The committee also added few coat-tail provisions where the SR shares would be treated as having only one vote. These include provisions relating to appointment or removal of independent directors and/or auditor; change in control of the company; any contract or agreement of the company with any person holding the SR shares; voluntary winding up of the company; any material changes in the company’s Article of Association or Memorandum; initiation of a voluntary resolution plan under the Insolvency and Bankruptcy Code, 2016; extension of the validity of the SR shares post completion of five years from date of IPO.
After listing, the voting rights with the promoters through the SR Shares and ordinary equity shares shall not exceed 75% of the total voting rights in line with existing minimum public holding norms for listed companies.
Dual-class shares by an already listed company
Although some large Indian listed companies already have DVRs including firms like Tata Motors and Future Retail, the committee also suggested norms for public firms. Companies whose equity shares are already listed and traded on a recognised stock exchange for at least one year, shall be permitted to issue FR shares by way of rights issue; bonus issue pro rata to all equity shareholders; or a Follow-on Public Offer (FPO) of FR shares.
Similar to SR shares for startups, the FR shares shall not exceed a ratio of 1:10, i.e. one vote as applicable to one ordinary equity share, would be voting entitlement on 10 FR shares. The company may, at its discretion, decide to pay additional dividend per FR share compared to dividend paid on ordinary equity share but no dividend may be payable on FR shares for such years where no dividend has been declared by the company for the ordinary equity shares.
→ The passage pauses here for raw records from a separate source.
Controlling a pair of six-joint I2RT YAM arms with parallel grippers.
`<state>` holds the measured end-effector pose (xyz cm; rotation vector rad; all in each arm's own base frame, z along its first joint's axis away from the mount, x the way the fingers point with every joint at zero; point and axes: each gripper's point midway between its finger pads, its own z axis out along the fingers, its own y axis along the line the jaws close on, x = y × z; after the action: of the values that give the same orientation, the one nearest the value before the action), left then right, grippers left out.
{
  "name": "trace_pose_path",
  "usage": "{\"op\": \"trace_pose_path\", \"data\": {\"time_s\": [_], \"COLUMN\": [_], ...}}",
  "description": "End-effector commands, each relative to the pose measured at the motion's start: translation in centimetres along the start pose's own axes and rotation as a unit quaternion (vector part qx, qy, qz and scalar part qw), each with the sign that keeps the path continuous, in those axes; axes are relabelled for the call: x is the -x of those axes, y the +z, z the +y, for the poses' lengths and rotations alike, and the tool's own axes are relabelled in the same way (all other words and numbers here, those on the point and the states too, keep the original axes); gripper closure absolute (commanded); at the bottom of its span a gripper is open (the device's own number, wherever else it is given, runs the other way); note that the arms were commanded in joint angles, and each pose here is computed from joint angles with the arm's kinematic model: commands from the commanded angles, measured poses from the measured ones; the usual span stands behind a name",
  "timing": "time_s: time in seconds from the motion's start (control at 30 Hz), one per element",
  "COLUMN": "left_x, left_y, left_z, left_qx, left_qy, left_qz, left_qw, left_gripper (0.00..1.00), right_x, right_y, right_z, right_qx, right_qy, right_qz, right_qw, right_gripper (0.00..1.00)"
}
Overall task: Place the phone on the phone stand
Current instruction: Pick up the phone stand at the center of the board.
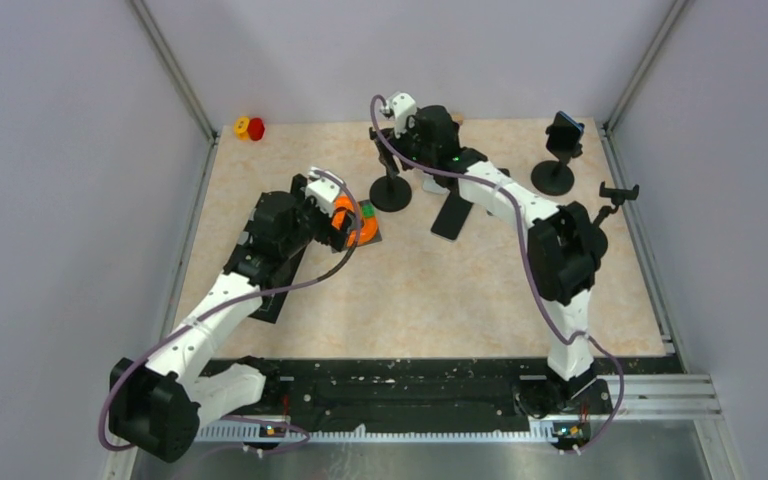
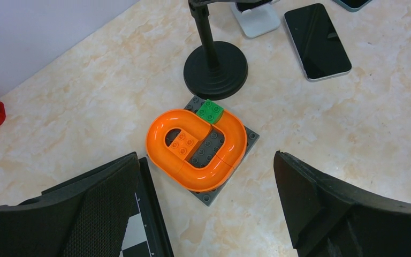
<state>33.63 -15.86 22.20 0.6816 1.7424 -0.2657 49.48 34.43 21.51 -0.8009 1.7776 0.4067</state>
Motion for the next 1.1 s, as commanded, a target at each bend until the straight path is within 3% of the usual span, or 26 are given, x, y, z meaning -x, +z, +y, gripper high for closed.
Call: {"op": "trace_pose_path", "data": {"time_s": [0.0, 0.27, 0.47, 0.57, 0.63, 0.87, 1.07], "left_x": [1.5, 1.6, 1.4, 1.5, 1.6, 2.2, 4.2], "left_y": [-0.6, -0.9, -0.9, -1.0, -1.1, -2.2, -3.3], "left_z": [0.0, -0.7, -0.9, -1.0, -1.0, -1.0, -0.8], "left_qx": [-0.007, -0.022, -0.026, -0.028, -0.027, -0.027, -0.023], "left_qy": [0.009, 0.004, 0.004, 0.003, 0.002, 0.002, -0.019], "left_qz": [-0.025, -0.033, -0.033, -0.035, -0.036, -0.034, -0.039], "left_qw": [1.000, 0.999, 0.999, 0.999, 0.999, 0.999, 0.999], "left_gripper": [0.01, 0.01, 0.01, 0.01, 0.01, 0.01, 0.01], "right_x": [1.9, 1.4, 2.0, 3.2, 4.5, 10.4, 12.9], "right_y": [1.6, 3.2, 2.8, 1.6, 0.4, -5.9, -12.0], "right_z": [-0.7, -0.9, -0.7, -0.8, -0.9, 0.4, 3.4], "right_qx": [-0.053, -0.060, -0.054, -0.055, -0.057, -0.015, 0.062], "right_qy": [0.008, 0.032, 0.037, 0.031, 0.026, -0.005, -0.037], "right_qz": [-0.005, 0.007, 0.011, 0.003, -0.009, -0.066, -0.093], "right_qw": [0.999, 0.998, 0.998, 0.998, 0.998, 0.998, 0.993], "right_gripper": [0.30, 0.51, 0.75, 0.93, 1.00, 1.00, 1.00]}}
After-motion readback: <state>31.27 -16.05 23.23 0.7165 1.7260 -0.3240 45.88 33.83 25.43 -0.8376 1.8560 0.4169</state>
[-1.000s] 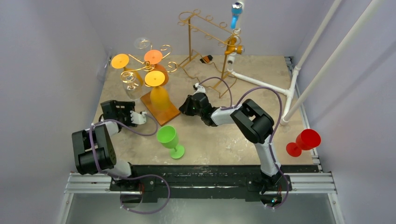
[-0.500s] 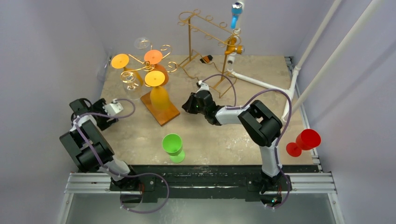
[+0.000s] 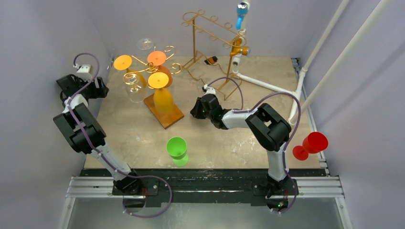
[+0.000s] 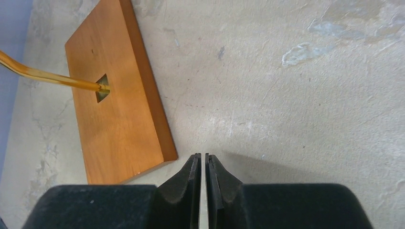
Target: Place the wine glass upside down on the wine glass rack
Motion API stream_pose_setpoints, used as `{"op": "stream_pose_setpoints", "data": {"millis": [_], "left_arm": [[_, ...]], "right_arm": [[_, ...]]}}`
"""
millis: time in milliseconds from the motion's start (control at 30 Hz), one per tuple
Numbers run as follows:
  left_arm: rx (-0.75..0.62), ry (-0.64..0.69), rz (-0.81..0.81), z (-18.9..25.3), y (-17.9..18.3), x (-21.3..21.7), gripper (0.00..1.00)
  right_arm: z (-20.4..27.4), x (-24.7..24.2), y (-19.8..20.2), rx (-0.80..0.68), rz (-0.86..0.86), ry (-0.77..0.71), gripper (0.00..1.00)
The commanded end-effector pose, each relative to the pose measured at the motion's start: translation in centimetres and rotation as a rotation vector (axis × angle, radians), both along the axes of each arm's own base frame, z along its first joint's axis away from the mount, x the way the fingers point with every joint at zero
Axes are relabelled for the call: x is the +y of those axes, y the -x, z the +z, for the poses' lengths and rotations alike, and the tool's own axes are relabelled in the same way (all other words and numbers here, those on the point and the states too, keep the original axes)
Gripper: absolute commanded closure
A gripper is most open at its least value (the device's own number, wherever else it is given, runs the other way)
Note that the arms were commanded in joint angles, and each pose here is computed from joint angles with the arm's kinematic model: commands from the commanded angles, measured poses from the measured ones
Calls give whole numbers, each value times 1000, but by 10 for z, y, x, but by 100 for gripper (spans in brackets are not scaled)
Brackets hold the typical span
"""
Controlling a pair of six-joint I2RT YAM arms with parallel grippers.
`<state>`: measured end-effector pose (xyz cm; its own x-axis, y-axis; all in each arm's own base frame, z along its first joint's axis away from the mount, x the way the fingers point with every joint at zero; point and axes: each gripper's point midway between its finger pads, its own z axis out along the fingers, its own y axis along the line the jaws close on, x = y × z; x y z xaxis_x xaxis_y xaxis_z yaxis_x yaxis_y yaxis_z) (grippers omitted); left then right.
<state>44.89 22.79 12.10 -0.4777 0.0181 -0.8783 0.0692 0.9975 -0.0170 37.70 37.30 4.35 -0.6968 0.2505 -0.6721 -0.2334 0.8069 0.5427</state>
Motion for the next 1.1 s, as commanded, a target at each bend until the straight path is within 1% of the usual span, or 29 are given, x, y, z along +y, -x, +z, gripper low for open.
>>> {"op": "stream_pose_setpoints", "data": {"millis": [0,67,100,200,367,567,667,800,1067], "left_arm": [[-118,112,98,34,-50,-20,26],[-172,142,140,41,-65,-22,26],[-182,185,160,42,-71,-24,26],[-172,243,201,33,-86,-25,28],[-189,254,293,17,-94,-13,31],[-205,254,366,4,-86,-8,35],[-211,245,389,-3,-84,-4,35],[-187,248,412,-15,-89,2,35],[-199,254,440,-28,-111,10,36]], "right_arm": [[32,-3,-3,-75,-9,5,85],[34,-3,-3,-81,-7,13,86],[36,-3,-4,-84,-8,18,86],[38,-2,-5,-89,-8,22,87],[39,-3,-5,-92,-7,29,89],[35,-3,-2,-81,2,31,90],[33,-2,-1,-75,7,30,90],[34,-2,-1,-75,7,29,90],[40,-3,0,-83,4,25,92]]}}
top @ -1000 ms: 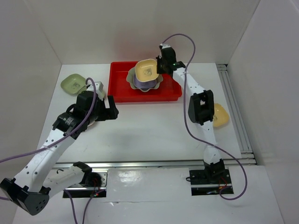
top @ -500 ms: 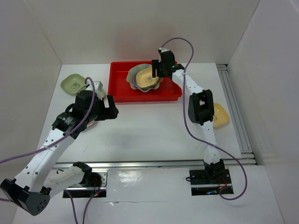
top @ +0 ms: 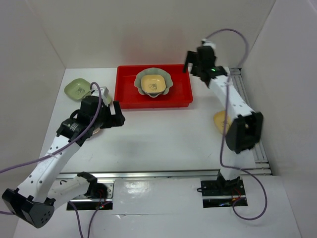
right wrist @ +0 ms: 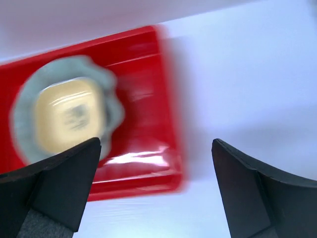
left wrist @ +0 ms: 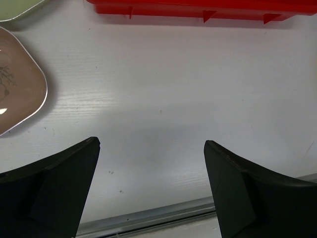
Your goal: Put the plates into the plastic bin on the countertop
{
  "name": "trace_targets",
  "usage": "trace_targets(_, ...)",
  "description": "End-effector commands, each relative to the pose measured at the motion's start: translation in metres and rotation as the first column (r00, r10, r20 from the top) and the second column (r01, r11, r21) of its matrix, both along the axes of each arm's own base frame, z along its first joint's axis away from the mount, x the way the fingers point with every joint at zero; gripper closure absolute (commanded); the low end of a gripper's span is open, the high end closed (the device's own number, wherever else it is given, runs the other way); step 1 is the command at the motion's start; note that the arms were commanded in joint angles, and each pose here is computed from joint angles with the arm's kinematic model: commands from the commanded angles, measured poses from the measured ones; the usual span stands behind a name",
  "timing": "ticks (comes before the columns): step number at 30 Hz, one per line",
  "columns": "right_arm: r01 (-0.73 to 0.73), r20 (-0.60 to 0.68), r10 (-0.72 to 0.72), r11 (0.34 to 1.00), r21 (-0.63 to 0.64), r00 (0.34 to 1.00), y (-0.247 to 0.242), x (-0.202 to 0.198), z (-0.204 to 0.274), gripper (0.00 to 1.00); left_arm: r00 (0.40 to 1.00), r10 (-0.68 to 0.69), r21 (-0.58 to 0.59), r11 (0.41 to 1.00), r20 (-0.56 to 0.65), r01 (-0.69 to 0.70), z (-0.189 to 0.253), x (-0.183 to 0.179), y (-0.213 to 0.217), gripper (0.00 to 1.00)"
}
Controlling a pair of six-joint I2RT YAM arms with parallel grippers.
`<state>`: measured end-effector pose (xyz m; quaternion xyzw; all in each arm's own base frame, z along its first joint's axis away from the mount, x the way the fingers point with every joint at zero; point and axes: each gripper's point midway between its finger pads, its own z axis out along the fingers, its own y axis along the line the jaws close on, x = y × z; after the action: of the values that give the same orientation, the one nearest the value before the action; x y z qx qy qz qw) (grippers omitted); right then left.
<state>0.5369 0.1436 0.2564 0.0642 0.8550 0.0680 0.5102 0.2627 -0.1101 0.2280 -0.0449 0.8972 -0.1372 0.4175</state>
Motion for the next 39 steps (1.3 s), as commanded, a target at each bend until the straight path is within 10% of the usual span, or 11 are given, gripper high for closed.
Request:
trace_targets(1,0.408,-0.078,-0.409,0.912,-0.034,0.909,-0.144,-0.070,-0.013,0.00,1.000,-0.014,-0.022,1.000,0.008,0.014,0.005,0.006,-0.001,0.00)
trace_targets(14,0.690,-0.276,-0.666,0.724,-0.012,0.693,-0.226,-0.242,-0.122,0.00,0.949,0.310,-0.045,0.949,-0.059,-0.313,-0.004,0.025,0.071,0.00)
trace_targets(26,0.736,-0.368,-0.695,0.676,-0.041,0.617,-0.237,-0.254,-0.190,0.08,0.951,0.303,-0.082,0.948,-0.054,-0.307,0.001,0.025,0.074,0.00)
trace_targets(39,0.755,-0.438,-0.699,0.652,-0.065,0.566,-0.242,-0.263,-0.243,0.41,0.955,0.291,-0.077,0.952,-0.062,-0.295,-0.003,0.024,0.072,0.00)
The FR Shares can be converted into ordinary equity shares only in cases of schemes of arrangement. Such shares can be extinguished only through buyback by the company or reduction of capital.
Growing trend but not necessarily best for everyone
The committee noted how in developed markets dual voting class is gaining strength. It said that last year a fifth of companies that went public on US exchanges had at least two classes of stock with DVRs, up from just 1% in 2005.
Supporters of the system argue this enables entrepreneurs to focus on the long term and resist pressure from investors to keep earnings growing every quarter. “But this “founder knows best” approach challenges the bedrock corporate governance principle of “one share, one vote”,” SEBI noted.
It added that providers of capital should have a right to vote in proportion to the size of their ownership and a single class of common stock with equal voting rights makes the board of directors accountable to all of the shareholders—and more likely to respond when management stumbles.
It cited an academic study, “The Life Cycle of Dual Class Firms,” and highlighted that while multi-class companies have a value premium over single-class counterparts at the time of their IPO, that benefit fades to a discount six to nine years after IPO. Other studies show that multi-class companies have a substantially lower total shareholder return compared to single-class companies over 10 years.